Dataset excerpts
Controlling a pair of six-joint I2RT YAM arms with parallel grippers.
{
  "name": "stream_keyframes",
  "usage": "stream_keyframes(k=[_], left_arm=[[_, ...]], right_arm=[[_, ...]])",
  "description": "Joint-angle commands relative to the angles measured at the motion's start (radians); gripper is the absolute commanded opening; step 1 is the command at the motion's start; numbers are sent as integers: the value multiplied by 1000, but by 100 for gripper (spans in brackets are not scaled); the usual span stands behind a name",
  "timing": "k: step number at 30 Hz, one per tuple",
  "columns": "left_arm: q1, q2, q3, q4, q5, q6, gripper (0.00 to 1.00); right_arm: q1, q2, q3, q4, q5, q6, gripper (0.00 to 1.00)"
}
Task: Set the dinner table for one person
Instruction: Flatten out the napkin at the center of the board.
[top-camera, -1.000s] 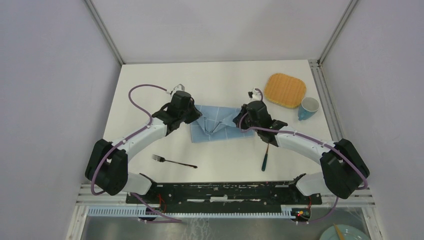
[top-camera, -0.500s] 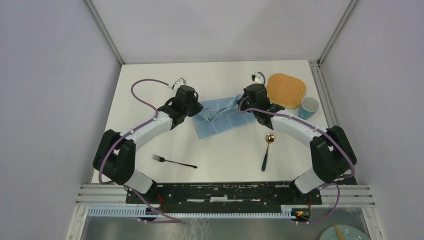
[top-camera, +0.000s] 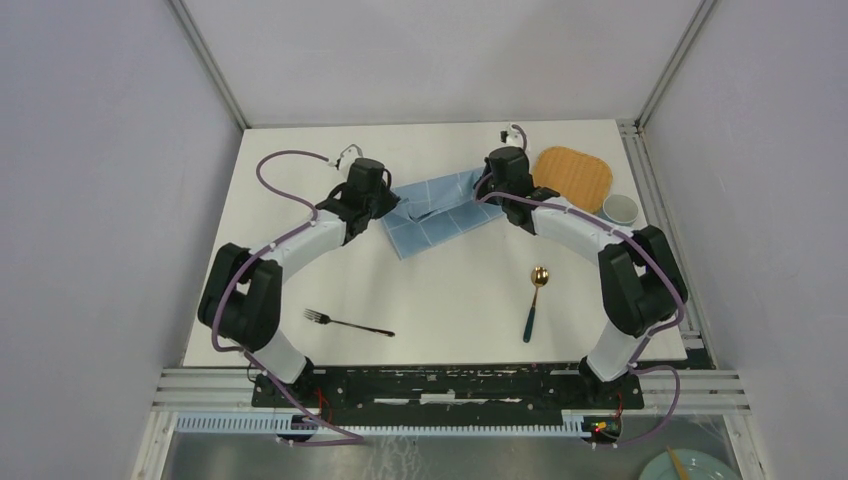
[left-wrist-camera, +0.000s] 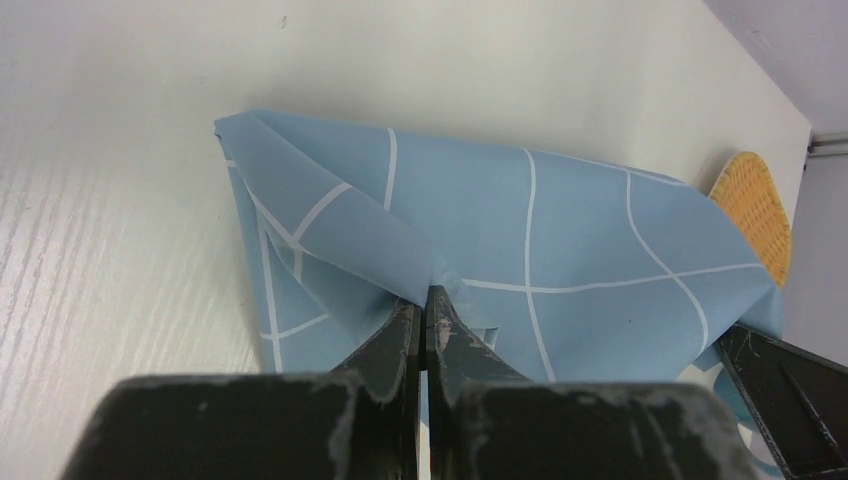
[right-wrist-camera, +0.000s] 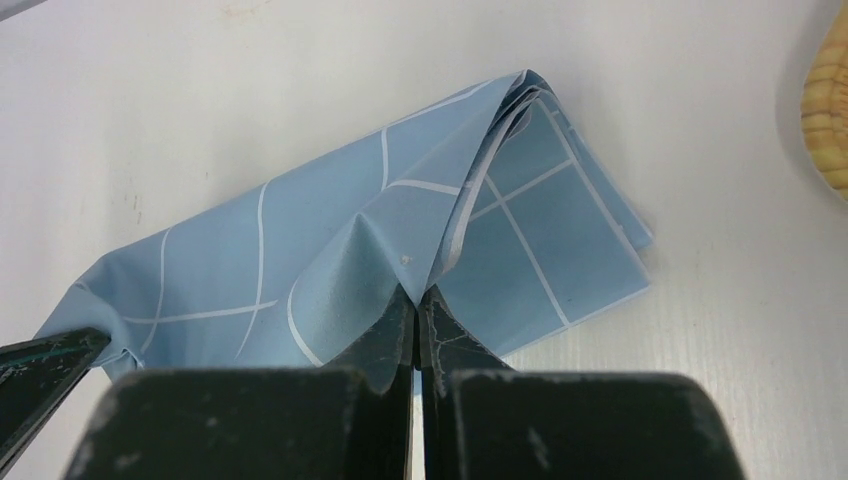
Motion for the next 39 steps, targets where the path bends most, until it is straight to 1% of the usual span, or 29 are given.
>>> stream_keyframes(k=[1, 8, 11, 18, 19, 22, 25, 28, 33, 39], left_arm=[[4, -18, 41, 40, -52, 17, 2], [5, -26, 37, 52, -37, 8, 2], [7, -37, 31, 56, -60, 10, 2], [23, -15, 29, 67, -120, -4, 2], [28, -19, 19, 90, -131, -11, 2], [39, -29, -13, 149, -158, -29, 2], [42, -4, -1, 149, -198, -49, 2], [46, 29, 7, 170, -195, -58, 2], [46, 42, 15, 172, -152, -47, 2], [55, 4, 43, 121, -56, -9, 2]], right_arm=[[-9, -78, -7, 70, 11, -17, 0], [-9, -121, -38, 93, 3, -21, 0], [-10, -112, -16, 102, -3, -35, 0], [-30, 48, 168, 88, 3, -20, 0], [-32, 66, 189, 87, 3, -20, 0], [-36, 114, 241, 74, 1, -25, 0], [-38, 160, 283, 66, 2, -29, 0], [-43, 188, 312, 48, 7, -34, 0], [-46, 155, 271, 52, 4, -37, 0], [-44, 2, 129, 63, -14, -6, 0]])
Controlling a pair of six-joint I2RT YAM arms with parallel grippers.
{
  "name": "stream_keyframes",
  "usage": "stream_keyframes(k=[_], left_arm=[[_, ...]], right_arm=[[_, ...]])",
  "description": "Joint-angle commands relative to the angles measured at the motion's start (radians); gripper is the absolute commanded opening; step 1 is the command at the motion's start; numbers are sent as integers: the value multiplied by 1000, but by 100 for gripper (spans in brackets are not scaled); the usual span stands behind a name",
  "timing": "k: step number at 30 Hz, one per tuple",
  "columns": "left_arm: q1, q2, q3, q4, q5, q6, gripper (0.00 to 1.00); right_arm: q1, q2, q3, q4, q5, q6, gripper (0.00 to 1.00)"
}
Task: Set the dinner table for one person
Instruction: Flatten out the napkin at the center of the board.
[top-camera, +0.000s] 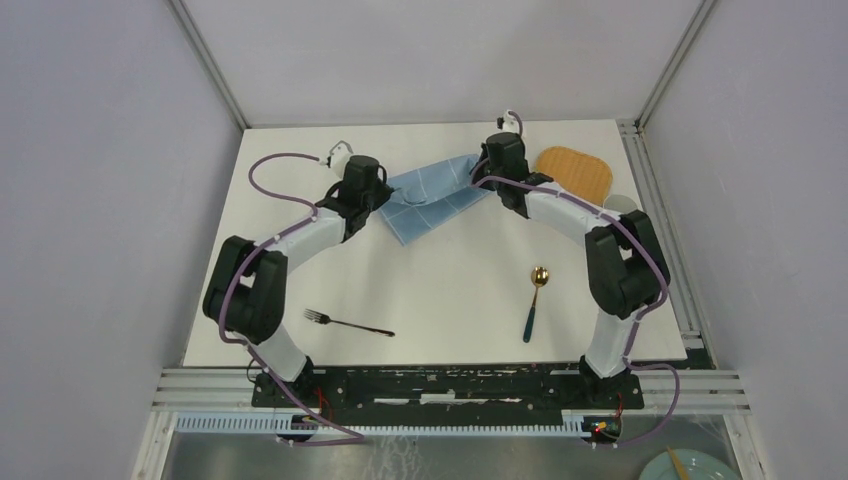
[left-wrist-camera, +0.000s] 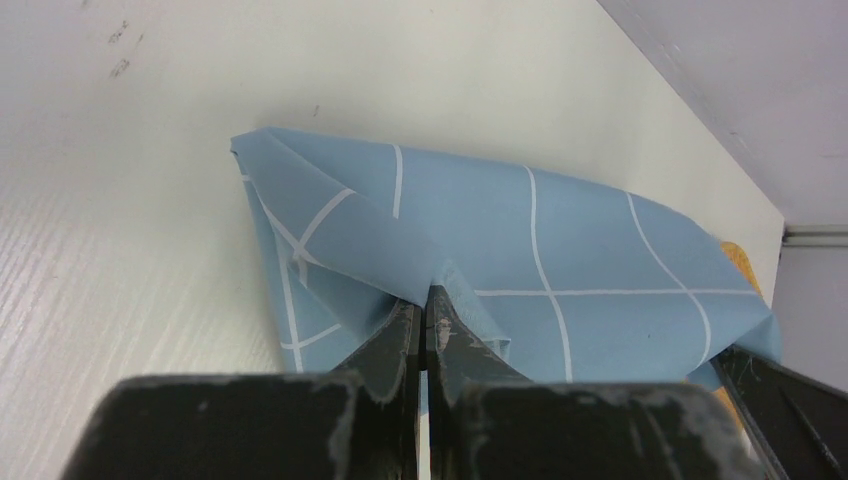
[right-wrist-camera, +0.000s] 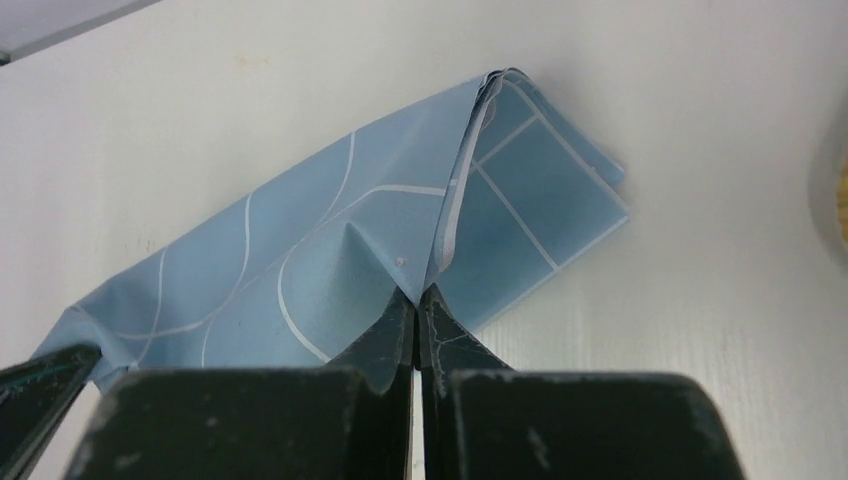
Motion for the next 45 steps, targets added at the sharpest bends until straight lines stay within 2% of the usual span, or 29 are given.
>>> stream_keyframes(k=[1, 11, 16, 26, 30, 36, 45], left_arm=[[14, -61, 42, -5, 51, 26, 2], [12, -292, -53, -45, 168, 43, 2], [11, -405, -72, -132, 217, 57, 2], [3, -595, -93, -244, 236, 39, 2], [1, -683, -97, -265, 219, 29, 2], [1, -728, -31, -349, 231, 21, 2], [-3, -726, -12, -363, 179, -21, 2]], right_arm=[[-9, -194, -90, 59, 9, 17, 0], [45, -562, -304, -70, -16, -24, 0], [102, -733, -381, -177, 6, -23, 0], [231, -992, -420, -367, 90, 3, 0], [243, -1055, -403, -418, 104, -4, 0], [244, -1105, -366, -493, 106, -1, 0], [244, -1053, -332, -511, 101, -5, 0]])
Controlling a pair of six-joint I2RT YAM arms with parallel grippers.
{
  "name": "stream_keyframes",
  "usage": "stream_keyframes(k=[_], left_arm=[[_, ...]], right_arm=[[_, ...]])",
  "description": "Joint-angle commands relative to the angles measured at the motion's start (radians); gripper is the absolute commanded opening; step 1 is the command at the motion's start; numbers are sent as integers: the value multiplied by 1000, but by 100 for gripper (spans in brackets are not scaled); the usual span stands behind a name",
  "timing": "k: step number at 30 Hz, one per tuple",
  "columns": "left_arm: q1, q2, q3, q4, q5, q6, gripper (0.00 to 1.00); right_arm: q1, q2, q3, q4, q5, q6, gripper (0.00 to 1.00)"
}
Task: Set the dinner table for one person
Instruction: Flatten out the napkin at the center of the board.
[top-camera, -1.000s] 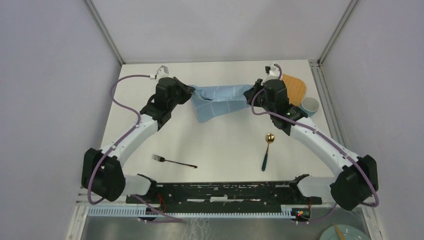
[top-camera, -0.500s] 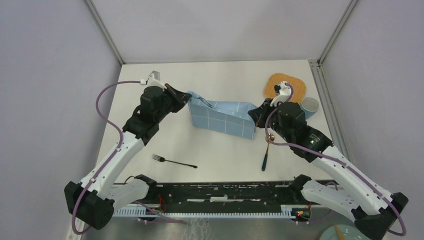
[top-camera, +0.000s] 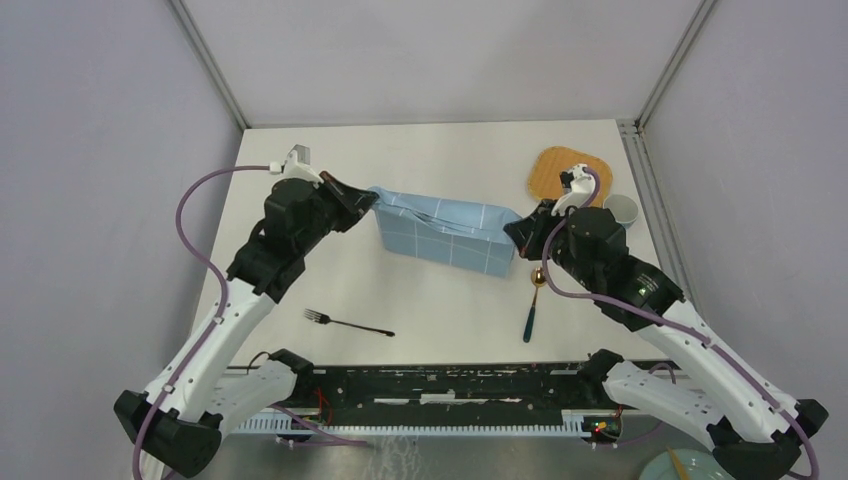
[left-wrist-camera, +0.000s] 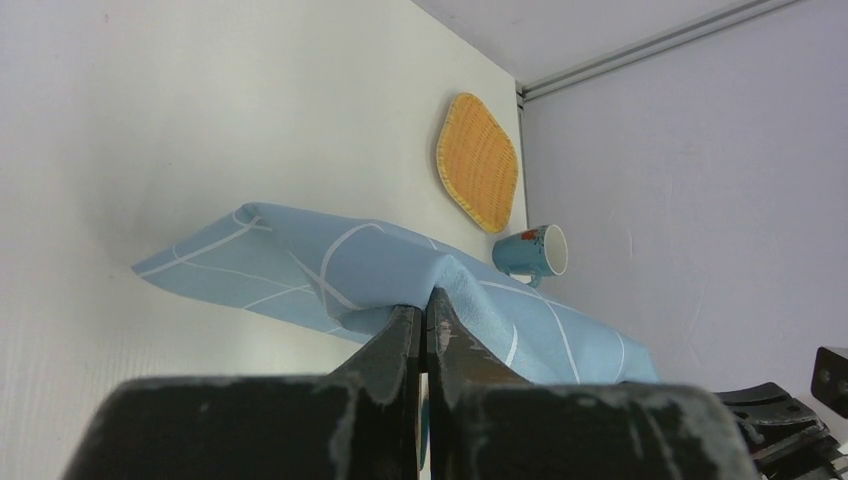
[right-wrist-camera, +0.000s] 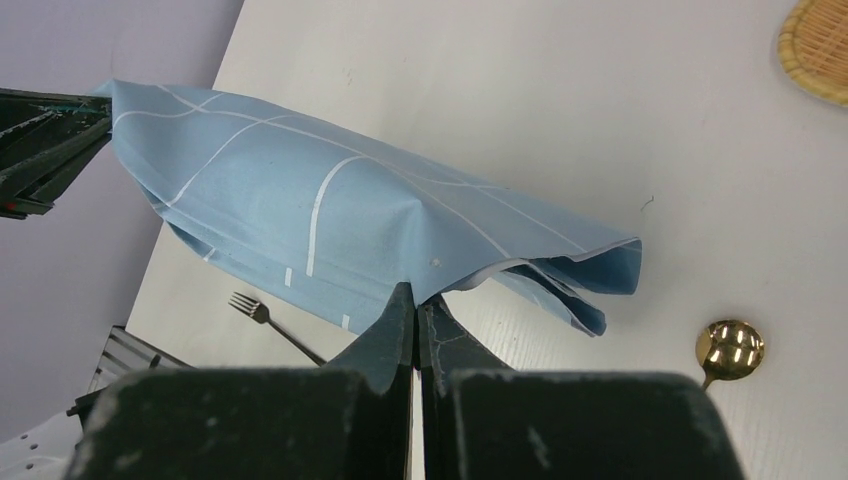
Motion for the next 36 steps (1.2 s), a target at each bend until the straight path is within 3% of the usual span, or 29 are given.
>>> stream_keyframes(k=[1, 6, 14, 30, 36], left_arm=[[20, 8, 55, 18, -143, -21, 2], [15, 79, 71, 33, -147, -74, 2], [2, 28, 66, 49, -128, -19, 2], [0, -336, -15, -118, -113, 14, 2], [0, -404, -37, -163, -111, -24, 2]], right_arm=[[-8, 38, 59, -4, 91, -20, 0], [-9, 104, 66, 58, 107, 7, 0], [-8, 64, 47, 50, 16, -38, 0], [-9, -208, -17, -111, -135, -55, 0], [-8, -284, -19, -198, -148, -33, 0]])
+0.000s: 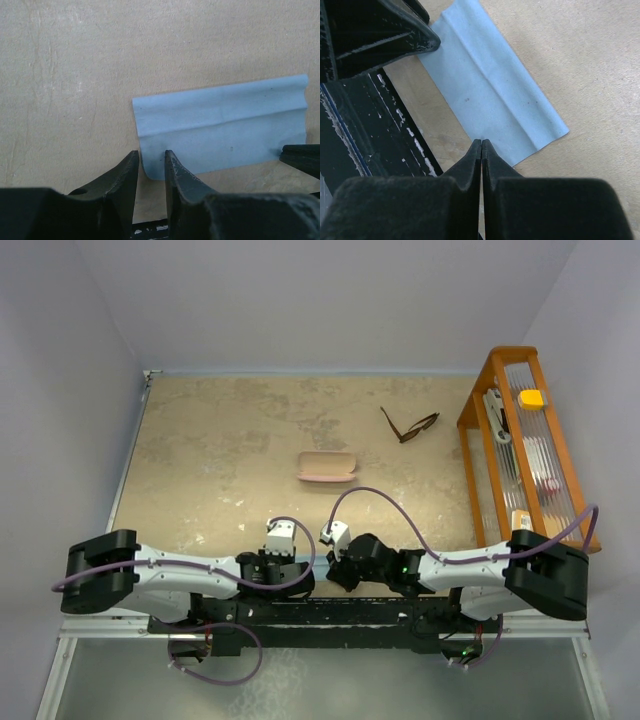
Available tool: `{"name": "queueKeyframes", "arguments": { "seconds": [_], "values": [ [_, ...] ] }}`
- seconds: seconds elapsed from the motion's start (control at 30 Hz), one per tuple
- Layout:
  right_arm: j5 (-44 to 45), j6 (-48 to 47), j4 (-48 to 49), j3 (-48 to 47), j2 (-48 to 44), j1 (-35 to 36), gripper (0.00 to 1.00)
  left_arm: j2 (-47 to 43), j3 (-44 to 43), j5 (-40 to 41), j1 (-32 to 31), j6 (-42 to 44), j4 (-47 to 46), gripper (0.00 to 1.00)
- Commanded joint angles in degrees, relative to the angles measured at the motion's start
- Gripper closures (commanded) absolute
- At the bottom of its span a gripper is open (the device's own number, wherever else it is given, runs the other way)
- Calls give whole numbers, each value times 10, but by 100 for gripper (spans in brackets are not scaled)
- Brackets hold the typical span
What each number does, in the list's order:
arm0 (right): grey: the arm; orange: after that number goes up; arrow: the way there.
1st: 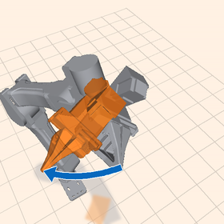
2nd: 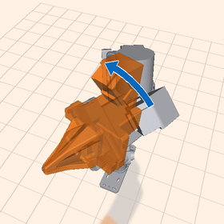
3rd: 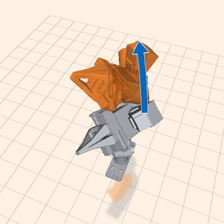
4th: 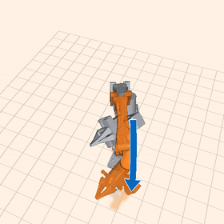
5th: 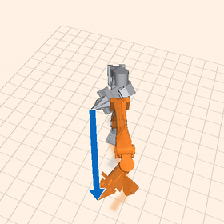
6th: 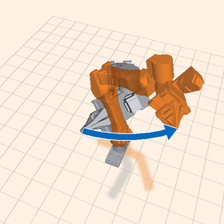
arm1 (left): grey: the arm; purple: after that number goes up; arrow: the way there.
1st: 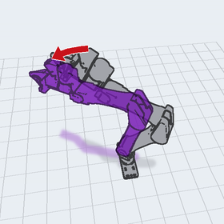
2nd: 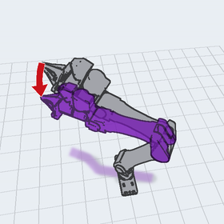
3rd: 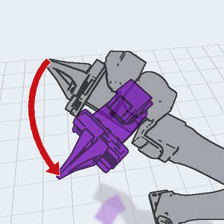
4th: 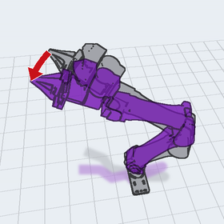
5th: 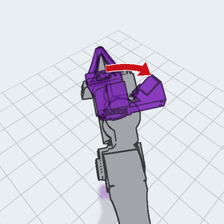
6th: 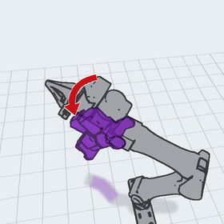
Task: Organize the sunglasses
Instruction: Fold the glasses cleaning cloth at the center of the board.
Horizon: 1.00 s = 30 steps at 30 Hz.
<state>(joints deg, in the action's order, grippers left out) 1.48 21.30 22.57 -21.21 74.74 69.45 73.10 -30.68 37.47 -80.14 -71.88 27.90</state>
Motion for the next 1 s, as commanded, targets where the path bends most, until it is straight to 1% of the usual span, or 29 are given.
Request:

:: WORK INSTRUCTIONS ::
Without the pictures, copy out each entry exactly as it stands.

:: TASK OUTPUT ::
Controlling a pair of six-joint I2RT YAM arms with parallel grippers.
{
  "name": "stream_keyframes",
  "usage": "stream_keyframes(k=[_], left_arm=[[_, ...]], right_arm=[[_, ...]])",
  "description": "Joint-angle commands relative to the angles measured at the motion's start (radians); gripper is the absolute commanded opening; step 1 is the command at the motion's start; numbers are sent as integers: the value multiplied by 1000, but by 100 for gripper (spans in brackets are not scaled); the usual span stands behind a name",
  "timing": "k: step number at 30 Hz, one per tuple",
  "columns": "left_arm: q1, q2, q3, q4, q5, q6, gripper (0.00 to 1.00); right_arm: q1, q2, q3, q4, q5, q6, gripper (0.00 to 1.00)"
}
Task: Set the dinner table for one person
Instruction: Flatten out the napkin at the center of the board.
[top-camera, -1.000s] 
[top-camera, -0.500s] 
[top-camera, +0.000s] 
[left-wrist-camera, +0.000s] 
[right-wrist-camera, +0.000s] 
Motion for the next 39 steps, targets where the path bends most, until it is straight to 1% of the usual span, or 29 are given.
>>> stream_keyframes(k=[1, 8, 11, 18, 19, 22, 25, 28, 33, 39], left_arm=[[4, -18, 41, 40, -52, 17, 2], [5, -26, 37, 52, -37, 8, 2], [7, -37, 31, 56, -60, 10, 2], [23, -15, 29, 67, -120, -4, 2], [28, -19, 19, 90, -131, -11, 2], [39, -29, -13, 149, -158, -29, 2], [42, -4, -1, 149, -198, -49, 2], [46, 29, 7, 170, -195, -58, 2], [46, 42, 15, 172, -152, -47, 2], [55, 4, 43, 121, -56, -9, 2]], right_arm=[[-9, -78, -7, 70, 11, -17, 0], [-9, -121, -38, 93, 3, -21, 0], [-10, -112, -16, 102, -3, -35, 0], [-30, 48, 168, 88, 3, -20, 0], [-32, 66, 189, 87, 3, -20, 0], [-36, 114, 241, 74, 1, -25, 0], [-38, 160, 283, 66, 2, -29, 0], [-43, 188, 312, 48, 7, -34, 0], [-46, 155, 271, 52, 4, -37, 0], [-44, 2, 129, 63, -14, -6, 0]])
Controlling a pair of six-joint I2RT YAM arms with parallel grippers.
{
  "name": "stream_keyframes",
  "usage": "stream_keyframes(k=[_], left_arm=[[_, ...]], right_arm=[[_, ...]])",
  "description": "Joint-angle commands relative to the angles measured at the motion's start (radians); gripper is the absolute commanded opening; step 1 is the command at the motion's start; numbers are sent as integers: the value multiplied by 1000, but by 100 for gripper (spans in brackets are not scaled); the usual span stands behind a name",
  "timing": "k: step number at 30 Hz, one per tuple",
  "columns": "left_arm: q1, q2, q3, q4, q5, q6, gripper (0.00 to 1.00); right_arm: q1, q2, q3, q4, q5, q6, gripper (0.00 to 1.00)"
}
Task: Set the dinner table for one person
Instruction: Flatten out the napkin at the center of the board.
[top-camera, +0.000s] 
[left-wrist-camera, +0.000s] 
[right-wrist-camera, +0.000s] 
Motion for the next 45 steps, targets added at the sharpest bends until straight lines stay within 2% of the usual span, or 29 are given.
>>> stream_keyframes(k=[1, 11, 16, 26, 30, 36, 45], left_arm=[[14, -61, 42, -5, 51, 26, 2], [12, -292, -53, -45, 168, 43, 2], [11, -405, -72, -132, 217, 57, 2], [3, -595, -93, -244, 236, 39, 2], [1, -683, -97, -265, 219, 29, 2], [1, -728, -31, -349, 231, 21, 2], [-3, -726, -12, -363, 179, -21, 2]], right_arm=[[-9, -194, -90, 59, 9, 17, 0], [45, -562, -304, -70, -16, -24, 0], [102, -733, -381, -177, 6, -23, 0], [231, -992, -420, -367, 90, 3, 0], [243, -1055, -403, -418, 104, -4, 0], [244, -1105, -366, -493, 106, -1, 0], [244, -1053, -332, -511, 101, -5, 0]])
Controlling a pair of six-joint I2RT YAM arms with parallel grippers.
{
  "name": "stream_keyframes",
  "usage": "stream_keyframes(k=[_], left_arm=[[_, ...]], right_arm=[[_, ...]])",
  "description": "Joint-angle commands relative to the angles measured at the motion's start (radians); gripper is the absolute commanded opening; step 1 is the command at the motion's start; numbers are sent as integers: the value multiplied by 1000, but by 100 for gripper (spans in brackets are not scaled); the usual span stands behind a name",
  "timing": "k: step number at 30 Hz, one per tuple",
  "columns": "left_arm: q1, q2, q3, q4, q5, q6, gripper (0.00 to 1.00); right_arm: q1, q2, q3, q4, q5, q6, gripper (0.00 to 1.00)"
}
Task: Set the dinner table for one person
Instruction: Flatten out the napkin at the center of the board.
[top-camera, -1.000s] 
[top-camera, -0.500s] 
[top-camera, +0.000s] 
[left-wrist-camera, +0.000s] 
[right-wrist-camera, +0.000s] 
Motion for the next 36 steps (1.2 s), a target at each bend until the straight path is within 3% of the usual span, or 29 are given.
>>> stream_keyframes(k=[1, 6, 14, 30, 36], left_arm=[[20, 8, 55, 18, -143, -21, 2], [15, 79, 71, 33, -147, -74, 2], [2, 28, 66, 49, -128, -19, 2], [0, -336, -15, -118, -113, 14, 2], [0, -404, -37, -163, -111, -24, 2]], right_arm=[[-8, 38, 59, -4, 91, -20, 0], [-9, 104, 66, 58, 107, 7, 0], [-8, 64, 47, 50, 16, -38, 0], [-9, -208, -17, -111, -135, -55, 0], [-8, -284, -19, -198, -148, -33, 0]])
+0.000s: 
Available tool: `{"name": "queueKeyframes", "arguments": { "seconds": [_], "values": [ [_, ...] ] }}`
- seconds: seconds elapsed from the motion's start (control at 30 Hz), one per tuple
- Layout:
  right_arm: j5 (-44 to 45), j6 (-48 to 47), j4 (-48 to 49), j3 (-48 to 47), j2 (-48 to 44), j1 (-35 to 36), gripper (0.00 to 1.00)
  left_arm: j2 (-47 to 43), j3 (-44 to 43), j5 (-40 to 41), j1 (-32 to 31), j6 (-42 to 44), j4 (-47 to 46), gripper (0.00 to 1.00)
- Commanded joint angles in degrees, relative to the angles measured at the motion's start
- Gripper closures (commanded) absolute
- At the bottom of its span a gripper is open (the device's own number, wherever else it is given, runs the other way)
- Calls give whole numbers, each value times 10, but by 100 for gripper (spans in brackets are not scaled)
- Brackets hold the typical span
What each number does, in the list's order:
arm0 (right): grey: the arm; orange: after that number goes up; arrow: the way there.
1st: 
2nd: 
3rd: 
4th: 
5th: 
6th: 
arm1 (left): grey: the arm; purple: after that number goes up; arrow: the way there.
1st: 
2nd: 
3rd: 
4th: 
5th: 
6th: 
Task: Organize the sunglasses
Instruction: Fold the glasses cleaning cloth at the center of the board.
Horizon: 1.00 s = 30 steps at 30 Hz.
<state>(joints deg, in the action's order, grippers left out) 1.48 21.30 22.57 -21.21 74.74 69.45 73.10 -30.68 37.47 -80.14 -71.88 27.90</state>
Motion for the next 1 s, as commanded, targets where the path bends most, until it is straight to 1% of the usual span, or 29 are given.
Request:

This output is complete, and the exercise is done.